# 8mnth puppy nervous of strangers



## elephant (May 29, 2016)

Hello, I am new to this forum and really would be grateful for advice on how to help our 8mnth old male puppy.
On walks,he is very nervous of strangers. We can walk past people ok though he can go behind me but if someone approaches him, he can bark, growl and has jumped up occasionally. My worry is if he ever nipped I would be devastated.
He has always been a mouthy puppy and a bit nippy but we have taken him to training and he has become a lot calmer recently.
This is our main problem and with it he barks if he hears someone outside or if someone comes to the door.
He isn't neutered yet but will be done soon as he has one testicle not descended.
Any advice greatly received as want to get things right! Should we muzzle him on walks or just don't let people approach him?
He is such a lovely dog and our children afore him.


----------



## sugerlump (Oct 6, 2012)

I don't know that any thing is wrong now he is still very young,and ginger barks at every sound she hears out side of our house.,and she has very good hearing. i tell her sushhh and she will stop barking, .but i would rather her bark when she hears some thing for i am deaf in one ear and all most in the other ,so when she barks i will all ways see why before i stop her..and ginger used to nip when she was young .but she don't any more .so your puppy might grow out of it , and if she ever nips you at play just yipe as loud as yo can so to scare him .this will also stop him from nipping good luck


----------



## 2ndhandgal (Aug 29, 2011)

If he is nervous of strangers you need to try to change his perception of them by giving him some nice yummy treats when passing people (you give the treats not them) and let him start to associate passing people with good stuff not scary.

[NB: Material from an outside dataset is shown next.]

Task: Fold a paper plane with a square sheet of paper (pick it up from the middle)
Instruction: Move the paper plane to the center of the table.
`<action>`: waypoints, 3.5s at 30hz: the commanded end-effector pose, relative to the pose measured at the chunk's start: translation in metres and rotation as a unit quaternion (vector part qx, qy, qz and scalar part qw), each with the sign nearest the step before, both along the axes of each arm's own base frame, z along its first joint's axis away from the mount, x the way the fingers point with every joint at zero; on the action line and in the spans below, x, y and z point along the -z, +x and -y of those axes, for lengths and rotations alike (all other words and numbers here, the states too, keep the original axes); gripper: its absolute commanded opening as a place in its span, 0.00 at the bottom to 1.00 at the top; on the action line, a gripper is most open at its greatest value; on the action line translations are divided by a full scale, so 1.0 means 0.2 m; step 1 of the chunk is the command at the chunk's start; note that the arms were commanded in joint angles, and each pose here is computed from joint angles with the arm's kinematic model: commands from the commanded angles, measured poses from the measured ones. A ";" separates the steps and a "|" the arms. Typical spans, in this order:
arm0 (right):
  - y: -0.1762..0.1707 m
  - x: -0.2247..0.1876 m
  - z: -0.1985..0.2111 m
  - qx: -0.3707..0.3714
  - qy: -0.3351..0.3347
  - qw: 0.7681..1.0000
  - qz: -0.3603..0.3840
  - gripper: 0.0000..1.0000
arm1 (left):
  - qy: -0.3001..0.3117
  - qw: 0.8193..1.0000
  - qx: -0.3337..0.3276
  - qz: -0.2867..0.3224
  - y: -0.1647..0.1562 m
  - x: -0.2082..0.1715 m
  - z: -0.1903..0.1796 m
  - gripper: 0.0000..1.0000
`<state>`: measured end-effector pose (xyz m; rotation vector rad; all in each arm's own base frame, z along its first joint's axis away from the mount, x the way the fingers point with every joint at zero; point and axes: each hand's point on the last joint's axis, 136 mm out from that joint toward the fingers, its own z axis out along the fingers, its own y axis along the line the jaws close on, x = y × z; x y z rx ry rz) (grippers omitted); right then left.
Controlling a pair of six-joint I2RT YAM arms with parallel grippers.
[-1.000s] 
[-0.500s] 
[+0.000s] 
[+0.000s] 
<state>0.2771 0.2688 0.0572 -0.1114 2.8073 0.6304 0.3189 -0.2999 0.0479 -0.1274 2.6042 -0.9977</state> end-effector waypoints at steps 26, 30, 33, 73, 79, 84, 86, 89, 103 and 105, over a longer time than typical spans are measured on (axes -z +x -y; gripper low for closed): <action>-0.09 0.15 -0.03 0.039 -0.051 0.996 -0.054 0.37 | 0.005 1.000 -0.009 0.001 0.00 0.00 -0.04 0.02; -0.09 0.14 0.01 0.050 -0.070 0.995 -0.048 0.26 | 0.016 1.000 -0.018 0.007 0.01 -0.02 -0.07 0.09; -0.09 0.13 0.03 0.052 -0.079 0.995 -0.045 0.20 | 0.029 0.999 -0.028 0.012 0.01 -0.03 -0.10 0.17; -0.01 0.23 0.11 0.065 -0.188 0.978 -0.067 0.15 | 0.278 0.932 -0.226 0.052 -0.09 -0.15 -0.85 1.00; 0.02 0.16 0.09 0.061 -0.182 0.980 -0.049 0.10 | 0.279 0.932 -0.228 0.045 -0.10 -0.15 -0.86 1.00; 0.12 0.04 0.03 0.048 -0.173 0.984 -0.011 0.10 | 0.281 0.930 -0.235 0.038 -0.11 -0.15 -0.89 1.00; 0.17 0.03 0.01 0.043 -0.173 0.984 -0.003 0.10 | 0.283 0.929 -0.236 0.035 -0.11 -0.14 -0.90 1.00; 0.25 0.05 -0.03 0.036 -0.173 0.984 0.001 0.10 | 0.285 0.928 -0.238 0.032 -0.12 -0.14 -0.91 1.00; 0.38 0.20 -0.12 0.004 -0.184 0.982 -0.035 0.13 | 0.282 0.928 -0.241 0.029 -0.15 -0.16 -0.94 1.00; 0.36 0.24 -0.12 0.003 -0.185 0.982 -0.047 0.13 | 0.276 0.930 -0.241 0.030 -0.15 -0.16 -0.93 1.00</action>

Don't let people approach too closely to him - if he wants to avoid them let him. 

I would also hold off on neutering for a while if you can while you sort this out a little (and it would be worth consulting a good reward based trainer for some help) as the testosterone will help him be a little more brave so neutering could make him even more nervous.

Good luck - it is not an unresolvable problem but you need to take a gentle approach with him


----------



## Cat 53 (Aug 26, 2012)

elephant said:


> Hello, I am new to this forum and really would be grateful for advice on how to help our 8mnth old male puppy.
> On walks,he is very nervous of strangers. We can walk past people ok though he can go behind me but if someone approaches him, he can bark, growl and has jumped up occasionally. My worry is if he ever nipped I would be devastated.
> He has always been a mouthy puppy and a bit nippy but we have taken him to training and he has become a lot calmer recently.
> This is our main problem and with it he barks if he hears someone outside or if someone comes to the door.
> ...


Where do you live? In GB there is a Yellow Jacket scheme which warns people to give your dog space. Might be what he needs. Might give him time to adjust to strangers. Where do you walk him? Maybe you could take him to crowded places just for a short time each day to acclimatise him to strangers. Little and often is the way to go. If he loves a ball then take that with you. He can carry it in his mouth. 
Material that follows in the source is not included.